The former Meier & Frank building, covered in scaffolding and emitting the familiar construction-related clanking, banging, grinding and buzzing, is alive with activity as Hoffman Construction works to transform the upper 10 floors of the 100-year-old building into a luxury hotel, The Nines

Hoffman is working alongside contractor S.D. Deacon on the building – Hoffman is in charge of the hotel renovation and Deacon will work on the lower floors, dedicated to retail space occupied by Macy’s. The store will close at the end of the year as more intense demolition and renovation begins.

The structure is an experiment in duality – Hoffman working with S.D. Deacon, and historic preservation aligning with the U.S. Green Building Council’s Leadership in Environmental Design silver rating standards.

Brian Craner, a project engineer, walks the grounds, pointing to the debris chute and several bins of material ready for recycling.

“What’s happening right now is primarily demolition, getting into the structure,” he says. “We spent the majority of the fall going through and tearing down the existing partitions, moving out furnishings and equipment and working on old piping systems – basically tearing apart the structure and getting ready for the structural upgrades by removing big portions of it.”

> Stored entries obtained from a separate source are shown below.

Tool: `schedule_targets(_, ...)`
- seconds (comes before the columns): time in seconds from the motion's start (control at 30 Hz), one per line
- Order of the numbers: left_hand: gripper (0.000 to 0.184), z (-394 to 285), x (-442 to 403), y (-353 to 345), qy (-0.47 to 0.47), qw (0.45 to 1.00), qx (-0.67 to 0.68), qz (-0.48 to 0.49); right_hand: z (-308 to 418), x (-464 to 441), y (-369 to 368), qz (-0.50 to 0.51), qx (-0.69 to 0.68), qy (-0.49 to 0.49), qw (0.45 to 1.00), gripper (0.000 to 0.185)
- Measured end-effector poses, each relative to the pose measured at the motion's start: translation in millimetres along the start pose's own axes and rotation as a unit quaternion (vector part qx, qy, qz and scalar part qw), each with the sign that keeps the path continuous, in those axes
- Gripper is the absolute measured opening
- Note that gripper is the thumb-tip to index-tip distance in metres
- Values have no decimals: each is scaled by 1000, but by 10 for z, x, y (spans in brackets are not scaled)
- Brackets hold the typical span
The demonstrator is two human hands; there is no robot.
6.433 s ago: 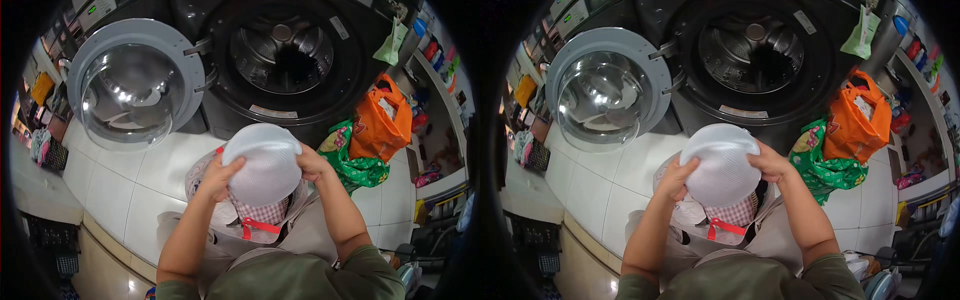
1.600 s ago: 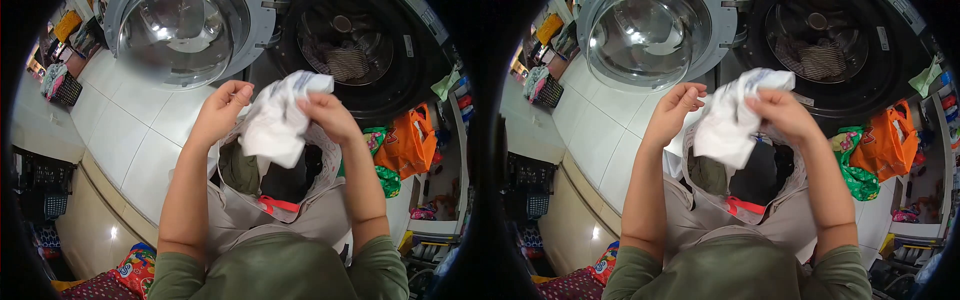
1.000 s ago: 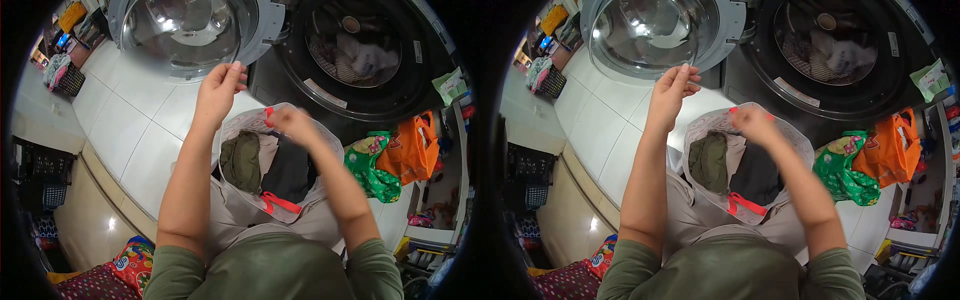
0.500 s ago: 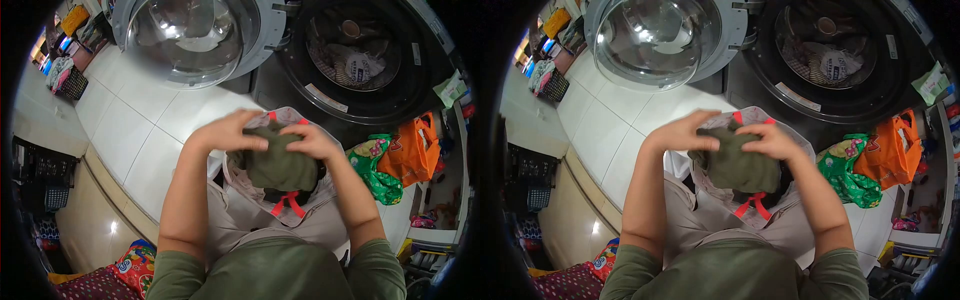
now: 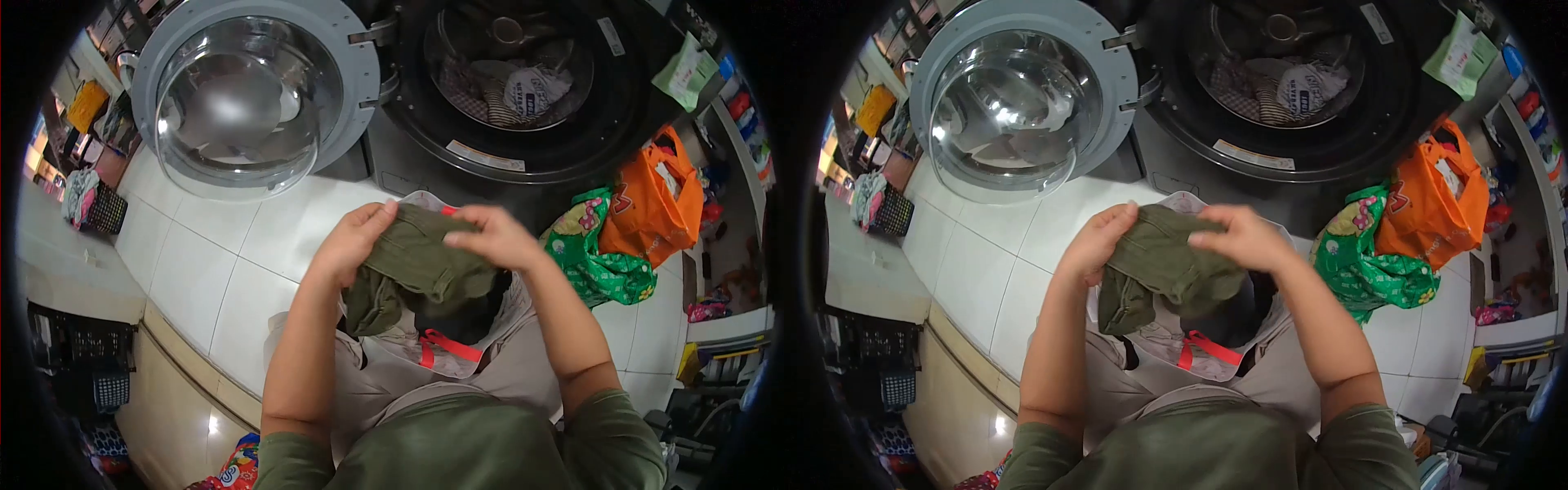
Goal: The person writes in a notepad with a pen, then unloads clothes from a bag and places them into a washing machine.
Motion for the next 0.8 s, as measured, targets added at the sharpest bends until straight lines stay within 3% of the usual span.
schedule_targets(0.03, 68, -38, 5, 43, 10, 998, -56, -14, -13, 31, 197, -19, -51, -41, 998, 30)
schedule_targets(0.07, 82, -280, 23, -50, -113, 971, -212, -12, -54, 55, 368, -37, -100, -80, 991, 27)
schedule_targets(0.1, 97, -440, 126, -240, -232, 905, -358, -10, -132, 61, 416, -46, -196, -105, 974, 32)
schedule_targets(0.13, 112, -511, 275, -496, -340, 803, -489, -6, -197, 78, 364, -56, -215, -136, 966, 34)
schedule_targets(0.17, 141, -348, 204, -754, -330, 816, -470, 65, -247, 70, 267, -65, -233, -165, 956, 35)
schedule_targets(0.2, 121, -284, 213, -1008, -294, 834, -456, 96, -324, 79, 199, -73, -251, -195, 945, 36)
schedule_targets(0.27, 85, -120, 136, -1135, -293, 812, -492, 111, -570, -42, 153, -29, -296, -176, 939, 40)
schedule_targets(0.33, 45, -221, 16, -718, -234, 881, -410, -23, -482, 12, 155, -45, -339, -203, 917, 40)
schedule_targets(0.37, 28, -241, 32, -486, -209, 927, -298, -90, -423, -46, 303, -68, -320, -111, 939, 39)
schedule_targets(0.4, 24, -251, -1, -303, -183, 955, -207, -109, -426, 8, 552, -94, -213, -95, 968, 33)
schedule_targets(0.47, 24, -97, -144, -31, -168, 983, 16, -71, -245, 77, 788, -201, -133, -17, 970, 27)
schedule_targets(0.5, 25, -116, -107, -27, -155, 986, 35, -45, -126, 124, 835, -258, -89, 29, 962, 20)
schedule_targets(0.53, 27, -173, -57, -43, -143, 988, 52, -19, 202, 134, 696, -241, 12, 125, 962, 22)
schedule_targets(0.6, 31, -188, -30, -63, -134, 987, 79, 35, 835, 301, 219, -197, 216, 305, 906, 25)
schedule_targets(0.67, 37, -133, -29, -67, -137, 982, 93, 89, 1138, 302, -393, -74, 379, 348, 854, 34)
schedule_targets(0.7, 39, -180, 16, -2, -147, 980, 108, 76, 1048, 260, -447, -70, 449, 307, 836, 36)
schedule_targets(0.8, 44, -345, 118, 162, -169, 976, 122, 64, 540, 85, -282, 6, 520, 72, 851, 34)
Point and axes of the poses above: each hand's wrist, its own x-axis away from the middle knuckle, its own y-axis out of the back of the hand, z = x × y, the point moved 9 cm from there along -x, towards the middle knuckle, and after that the axes turned 7 degrees about z, right-handed, at the moved point
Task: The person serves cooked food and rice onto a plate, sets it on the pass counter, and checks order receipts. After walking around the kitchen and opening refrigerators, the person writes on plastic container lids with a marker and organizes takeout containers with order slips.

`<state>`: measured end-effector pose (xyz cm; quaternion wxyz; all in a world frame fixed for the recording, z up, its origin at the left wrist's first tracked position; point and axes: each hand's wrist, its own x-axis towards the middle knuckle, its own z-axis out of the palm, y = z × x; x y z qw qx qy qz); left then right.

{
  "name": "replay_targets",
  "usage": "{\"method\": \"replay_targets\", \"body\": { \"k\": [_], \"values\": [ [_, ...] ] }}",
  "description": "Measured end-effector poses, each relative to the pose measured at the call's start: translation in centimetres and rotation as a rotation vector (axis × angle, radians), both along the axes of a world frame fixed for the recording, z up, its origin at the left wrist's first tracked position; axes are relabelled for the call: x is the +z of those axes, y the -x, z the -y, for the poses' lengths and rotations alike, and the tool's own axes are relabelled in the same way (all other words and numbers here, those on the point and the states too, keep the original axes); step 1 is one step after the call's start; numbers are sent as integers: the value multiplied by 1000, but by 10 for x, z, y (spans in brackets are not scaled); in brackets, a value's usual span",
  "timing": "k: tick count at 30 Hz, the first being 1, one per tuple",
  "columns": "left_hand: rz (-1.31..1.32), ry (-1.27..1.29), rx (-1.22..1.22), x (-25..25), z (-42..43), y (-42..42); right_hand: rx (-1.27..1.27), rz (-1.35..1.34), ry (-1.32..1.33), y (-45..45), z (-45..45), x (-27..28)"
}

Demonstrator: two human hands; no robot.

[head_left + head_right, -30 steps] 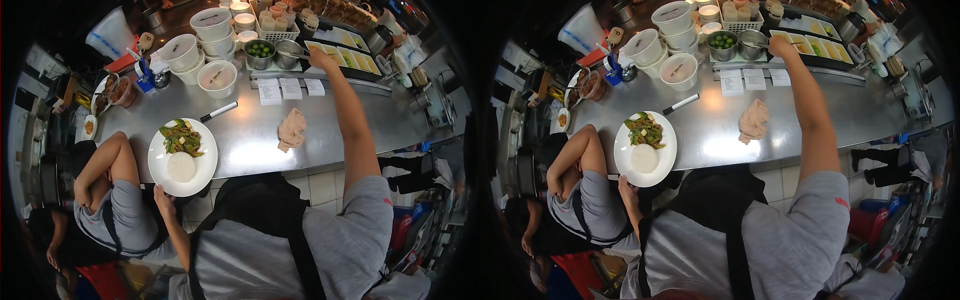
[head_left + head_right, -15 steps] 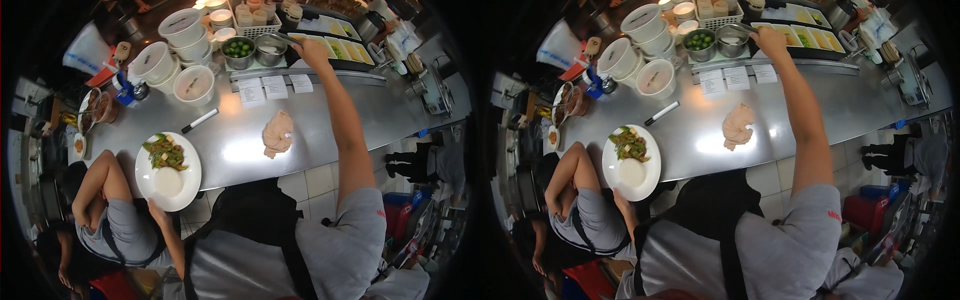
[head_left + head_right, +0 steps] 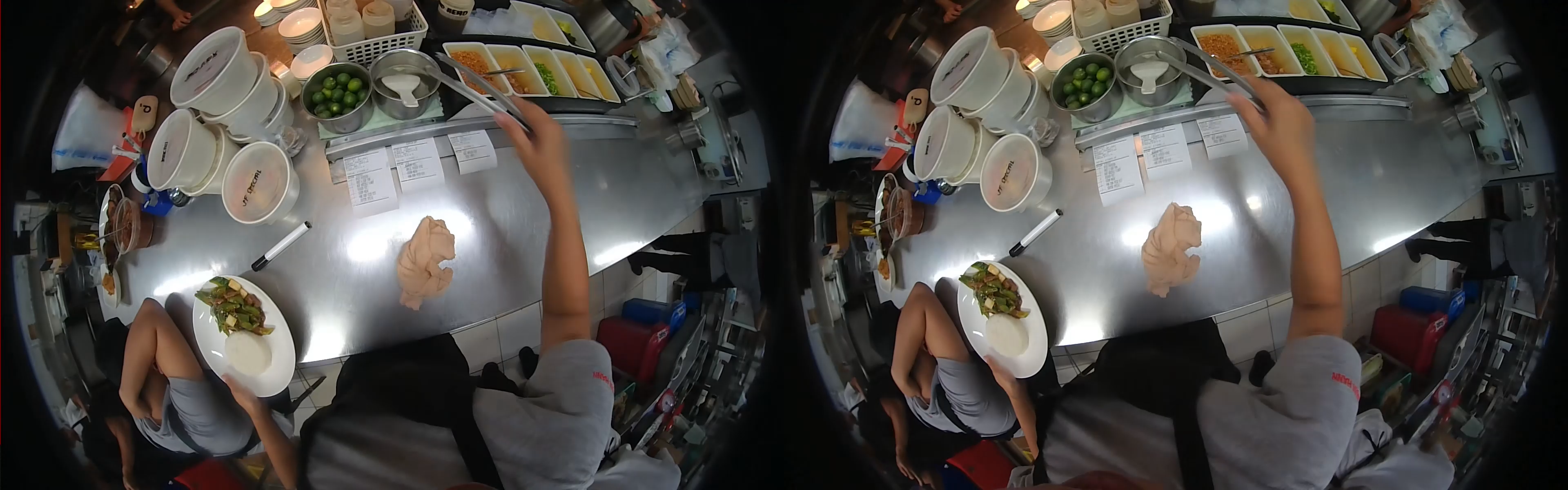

DJC: Where does the debris go?

Brian Craner: It all gets sorted out here by the type of material, whether concrete, metals or wood, and they’ll be going to their respective recycling facilities. Because this is a LEED project, we’re going through the recycling process.

• • • •

CRANER CONTINUES his pace as he heads up a set of temporary stairs onto an industrial elevator that will eventually lead to the 13th floor. The elevator halts and the door slides up to reveal what looks like a contained war zone – tubes, hoses, columns, hanging wires, piles of wood and concrete. The two most noticeable features are the gaping hole in the ceiling where the mezzanine will be, and the fact that there’s mud on the floor.

• • • •

DJC: What are we looking at here?

Craner: This is the 13th floor. We always joke about the existing floor labels and the new ones, because they change. Are you on the old 12 or the new 12? This 13 will eventually become level 12.

The building was built in phases – the northwest quadrant was basically 1908, the east side was built in 1914, and the block got filled in around 1930 – so when you go around you see a lot of different structural types, which really has been our big challenge.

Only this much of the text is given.